The company quickly developed new products: brownies in more than 30 flavors, such as bourbon, raisin, and blueberry; brownies shaped like lobsters, hearts, and acorns; brownies topped with edible corporate logos; a "breakfast brownie" made with fruit and nuts; and bite-size brownie truffles - 60-calorie nuggets covered in chocolate.

Straining, these days, to fit into its tight quarters, the company will move to a 2,500-foot space in Freeport next year, when it plans to unveil its next new product, frozen brownie batter.

Beaulier said she has struggled to stay afloat while using costly, all-natural ingredients. Though the 3- or 4-ounce brownies sell for almost $4 apiece - in Nordstrom department store cafes, on the Home Shopping Network website, and at simplydivinebrownies.com, among other places - the business recently earned its first profits, she said.

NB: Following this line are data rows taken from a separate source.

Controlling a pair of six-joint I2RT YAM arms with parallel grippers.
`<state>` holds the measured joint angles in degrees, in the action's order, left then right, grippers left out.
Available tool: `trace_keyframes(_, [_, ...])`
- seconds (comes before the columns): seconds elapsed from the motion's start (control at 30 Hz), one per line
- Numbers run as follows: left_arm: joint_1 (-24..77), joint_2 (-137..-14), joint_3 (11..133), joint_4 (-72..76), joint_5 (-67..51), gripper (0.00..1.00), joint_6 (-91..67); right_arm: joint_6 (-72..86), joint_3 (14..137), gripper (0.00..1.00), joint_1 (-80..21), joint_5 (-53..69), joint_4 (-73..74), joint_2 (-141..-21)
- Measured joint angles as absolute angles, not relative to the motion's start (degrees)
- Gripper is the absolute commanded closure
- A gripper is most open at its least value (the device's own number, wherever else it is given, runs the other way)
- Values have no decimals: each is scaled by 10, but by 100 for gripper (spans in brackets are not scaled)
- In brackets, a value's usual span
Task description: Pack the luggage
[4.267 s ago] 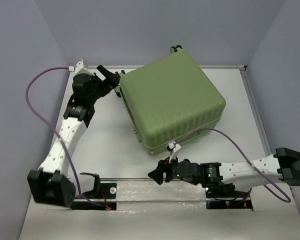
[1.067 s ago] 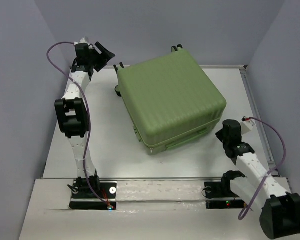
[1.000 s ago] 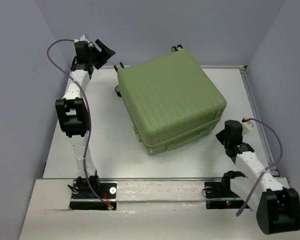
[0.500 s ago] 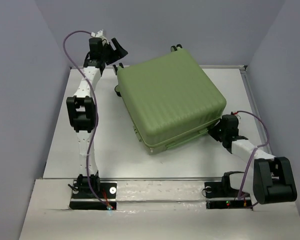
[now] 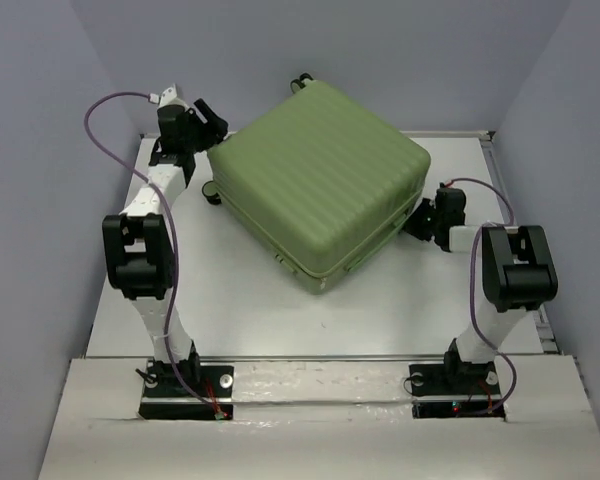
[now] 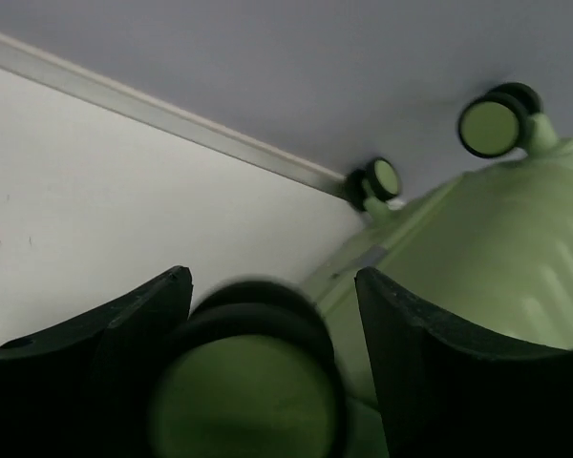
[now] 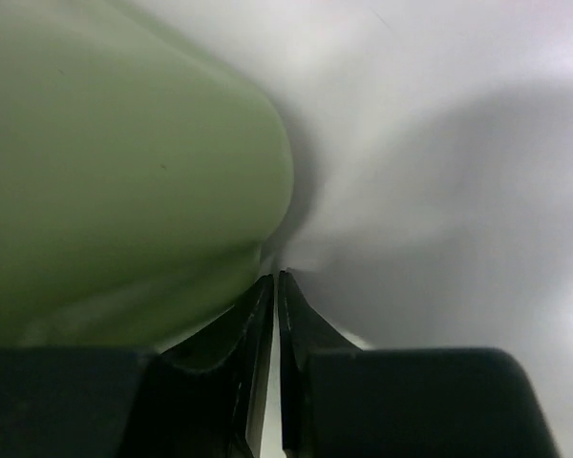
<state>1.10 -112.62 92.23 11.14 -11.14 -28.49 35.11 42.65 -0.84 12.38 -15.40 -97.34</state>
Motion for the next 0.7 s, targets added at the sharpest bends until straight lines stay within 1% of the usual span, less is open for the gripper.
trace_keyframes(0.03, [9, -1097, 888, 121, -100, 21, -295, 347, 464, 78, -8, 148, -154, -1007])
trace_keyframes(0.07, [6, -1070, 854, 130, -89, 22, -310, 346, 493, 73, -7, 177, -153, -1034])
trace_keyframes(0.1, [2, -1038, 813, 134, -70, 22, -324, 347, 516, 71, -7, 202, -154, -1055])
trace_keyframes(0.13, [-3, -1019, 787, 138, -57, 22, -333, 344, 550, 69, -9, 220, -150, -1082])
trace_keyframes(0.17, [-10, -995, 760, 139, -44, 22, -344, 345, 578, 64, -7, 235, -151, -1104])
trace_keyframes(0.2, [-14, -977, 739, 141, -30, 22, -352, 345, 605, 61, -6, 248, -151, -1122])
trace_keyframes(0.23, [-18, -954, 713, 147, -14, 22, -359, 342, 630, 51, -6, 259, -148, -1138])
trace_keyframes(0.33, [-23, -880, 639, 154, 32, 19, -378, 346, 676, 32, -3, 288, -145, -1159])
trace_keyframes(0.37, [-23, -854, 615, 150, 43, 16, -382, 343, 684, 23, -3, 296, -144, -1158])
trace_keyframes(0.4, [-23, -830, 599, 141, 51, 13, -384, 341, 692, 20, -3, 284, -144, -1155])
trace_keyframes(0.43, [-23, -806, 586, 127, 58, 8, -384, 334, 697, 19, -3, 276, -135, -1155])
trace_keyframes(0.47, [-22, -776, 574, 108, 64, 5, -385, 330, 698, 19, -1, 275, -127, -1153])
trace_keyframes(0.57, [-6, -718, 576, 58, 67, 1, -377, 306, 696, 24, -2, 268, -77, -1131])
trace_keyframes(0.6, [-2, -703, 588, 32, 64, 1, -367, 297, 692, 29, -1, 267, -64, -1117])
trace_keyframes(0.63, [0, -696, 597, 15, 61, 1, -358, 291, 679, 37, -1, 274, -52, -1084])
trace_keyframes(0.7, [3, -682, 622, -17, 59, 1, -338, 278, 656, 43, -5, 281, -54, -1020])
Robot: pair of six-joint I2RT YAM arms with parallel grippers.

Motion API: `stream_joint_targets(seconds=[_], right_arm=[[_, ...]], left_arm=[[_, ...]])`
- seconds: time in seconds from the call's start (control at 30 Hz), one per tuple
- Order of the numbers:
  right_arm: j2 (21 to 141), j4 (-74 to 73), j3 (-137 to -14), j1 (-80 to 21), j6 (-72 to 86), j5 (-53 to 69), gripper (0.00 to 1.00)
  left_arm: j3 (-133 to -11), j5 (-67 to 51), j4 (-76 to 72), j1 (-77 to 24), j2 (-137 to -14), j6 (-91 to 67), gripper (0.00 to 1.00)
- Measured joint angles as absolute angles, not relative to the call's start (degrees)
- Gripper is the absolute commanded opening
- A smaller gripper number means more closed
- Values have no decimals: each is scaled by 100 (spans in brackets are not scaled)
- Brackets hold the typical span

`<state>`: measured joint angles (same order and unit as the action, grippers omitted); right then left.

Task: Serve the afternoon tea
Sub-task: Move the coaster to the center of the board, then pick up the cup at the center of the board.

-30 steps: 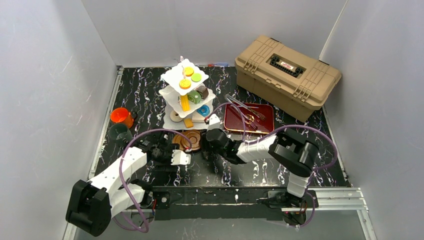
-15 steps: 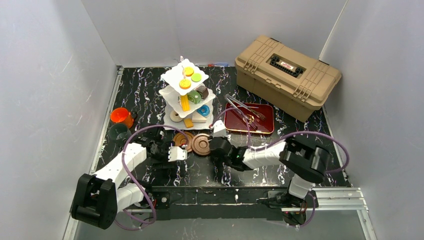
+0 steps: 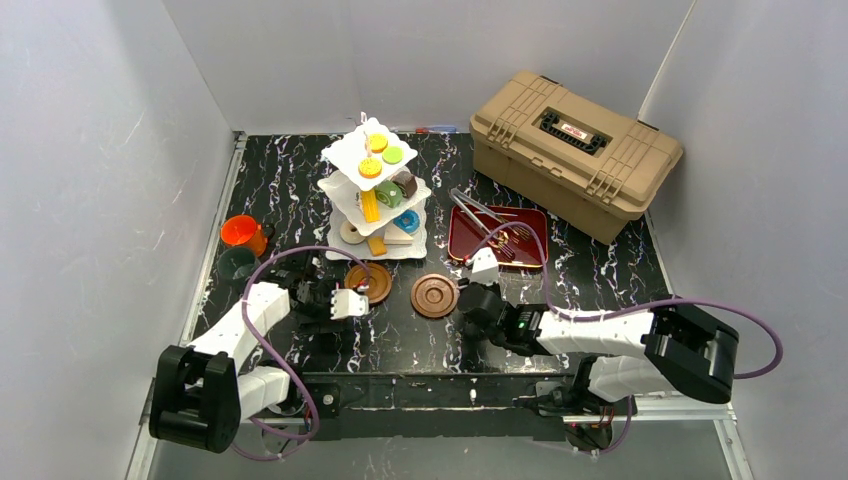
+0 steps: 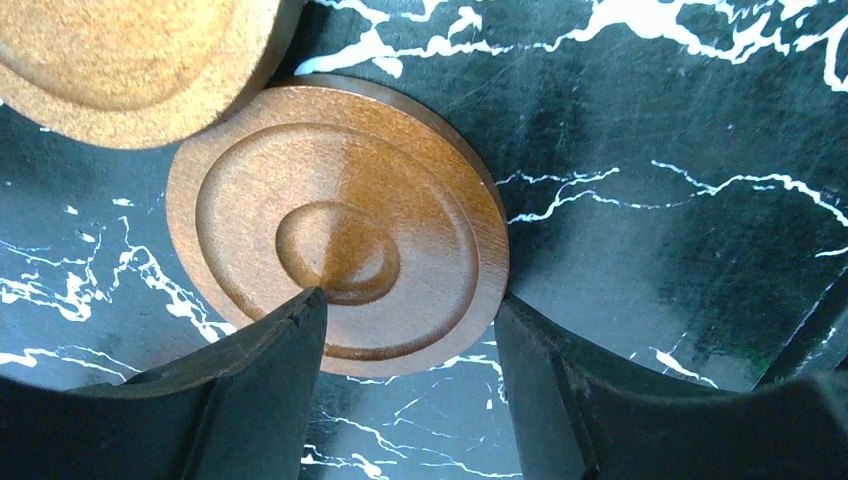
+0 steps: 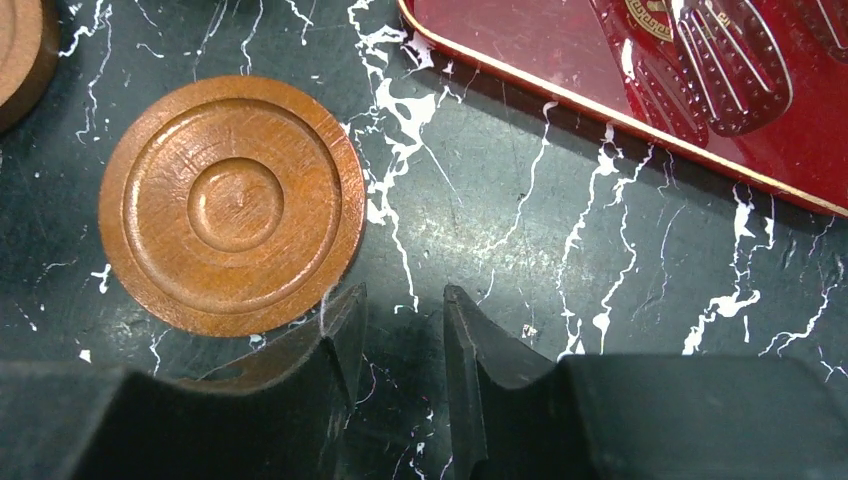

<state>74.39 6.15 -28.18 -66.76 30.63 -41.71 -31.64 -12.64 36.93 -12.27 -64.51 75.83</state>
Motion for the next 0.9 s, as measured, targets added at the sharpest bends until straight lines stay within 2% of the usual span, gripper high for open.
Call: stream_joint_targets(seconds=[0.3,0.53,0.6,0.67,0.77,0.9], right_arm=[[7349,545,-2871,-6676,3057,-4213,47],[7155,526,-2980,-6676,3020,-4226,49],[7087,528,-3024,-6676,3015,-4226,53],[6984,550,-3024,-6676,3009,-4224,64],[6847,572,-3024,-6676,2985,-4219,73],[6683,569,-3033,-6676,2943,-4202,77]], left_arm=[[-3133,-1133,3981,-478,-6351,8154,59],[-3660,-1295,4600,-311,-6519,8149,67],[-4246,-1557,4755,-327,-6696,7874,68],[-4853,-1865,4849,-353,-6871,7561,71],[-5535,-2263,4993,-360,-6989,7094,78],[-6055,-2526,5203,-307,-6954,6556,79]])
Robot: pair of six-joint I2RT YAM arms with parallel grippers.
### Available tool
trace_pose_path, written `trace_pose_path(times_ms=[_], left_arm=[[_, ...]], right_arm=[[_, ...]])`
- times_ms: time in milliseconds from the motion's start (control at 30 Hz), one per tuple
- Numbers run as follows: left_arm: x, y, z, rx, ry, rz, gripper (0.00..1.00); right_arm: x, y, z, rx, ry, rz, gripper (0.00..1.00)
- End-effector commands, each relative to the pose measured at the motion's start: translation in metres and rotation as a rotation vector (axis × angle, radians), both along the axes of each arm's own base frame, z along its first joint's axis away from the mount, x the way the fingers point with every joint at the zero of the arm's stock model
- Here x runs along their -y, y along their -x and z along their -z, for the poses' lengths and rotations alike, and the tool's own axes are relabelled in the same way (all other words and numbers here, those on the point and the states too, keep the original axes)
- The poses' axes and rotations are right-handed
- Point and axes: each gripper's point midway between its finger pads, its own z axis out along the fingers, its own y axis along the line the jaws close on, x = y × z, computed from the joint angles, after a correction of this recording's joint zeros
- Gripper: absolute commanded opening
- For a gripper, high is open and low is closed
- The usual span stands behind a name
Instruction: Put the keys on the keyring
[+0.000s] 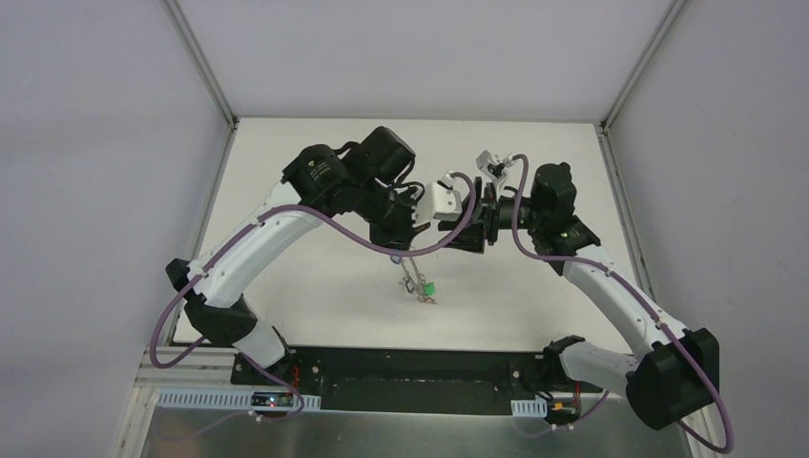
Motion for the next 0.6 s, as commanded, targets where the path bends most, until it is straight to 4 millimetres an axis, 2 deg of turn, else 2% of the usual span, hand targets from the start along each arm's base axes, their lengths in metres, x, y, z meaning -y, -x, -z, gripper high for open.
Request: trace_pose_path(times_ms=[0,67,333,567], left_arm=[[0.026,0.016,-0.018,-0.099,0.122,0.025,0.00],[0.030,0.018,-0.021,-0.120,0.135,0.022,0.00],[0.049,0.019,-0.026,-0.193,0.169,0.016,0.00],[0.055,0.016,-0.026,-0.208,0.176,0.008,0.00]], right_arm=[[0.002,0.021,-0.020,0.164,-0.044,-0.080,0.49],[0.002,0.024,-0.021,0.169,-0.045,-0.090,0.40],[-0.003,0.038,-0.025,0.171,-0.051,-0.160,0.41],[-0.002,0.044,-0.026,0.165,-0.054,-0.182,0.41]])
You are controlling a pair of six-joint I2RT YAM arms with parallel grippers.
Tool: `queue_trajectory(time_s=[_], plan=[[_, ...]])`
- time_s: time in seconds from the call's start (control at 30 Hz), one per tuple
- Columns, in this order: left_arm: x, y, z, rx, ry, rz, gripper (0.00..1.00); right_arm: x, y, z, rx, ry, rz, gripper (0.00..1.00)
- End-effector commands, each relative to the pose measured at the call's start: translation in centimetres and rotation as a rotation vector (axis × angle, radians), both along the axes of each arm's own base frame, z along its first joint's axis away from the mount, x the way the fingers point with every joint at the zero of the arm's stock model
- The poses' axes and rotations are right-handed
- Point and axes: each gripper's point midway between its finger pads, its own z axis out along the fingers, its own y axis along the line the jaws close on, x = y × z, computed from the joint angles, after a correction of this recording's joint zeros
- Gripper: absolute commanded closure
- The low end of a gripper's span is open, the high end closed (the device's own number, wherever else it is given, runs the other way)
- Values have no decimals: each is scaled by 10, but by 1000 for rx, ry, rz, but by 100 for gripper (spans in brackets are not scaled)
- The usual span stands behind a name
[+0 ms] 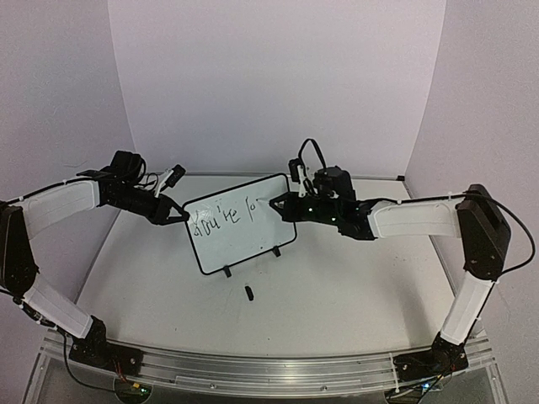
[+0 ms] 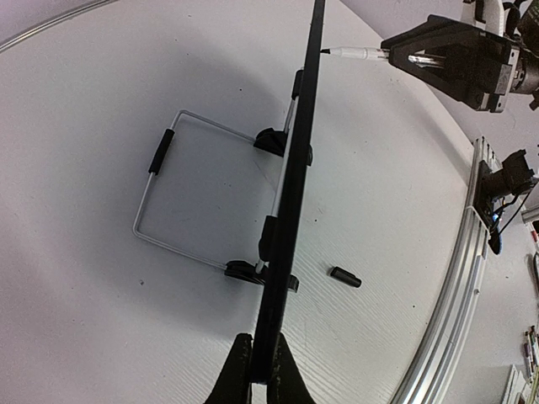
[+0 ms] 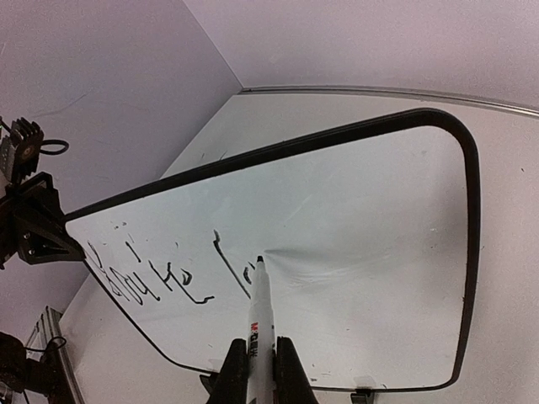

On a recent day in the Brunswick kitchen, baker Shannon Grauer piled 1-pound bars of butter in a pot for melting. The workers all wear pink and pearls daily, at Beaulier's request, in a tribute to her mother, who died of breast cancer.

When a stranger showed up to ask for a job, no one blinked. Beaulier said the company has drawn a steady stream of would-be employees, many of them overqualified for brownie-baking.

The woman, Wendy Butterfield of Bath, said she liked the idea of a "small, artistic business" run by women.

She paused, and confessed another attraction.

"I'm a sugar addict," she added. "What can I say?"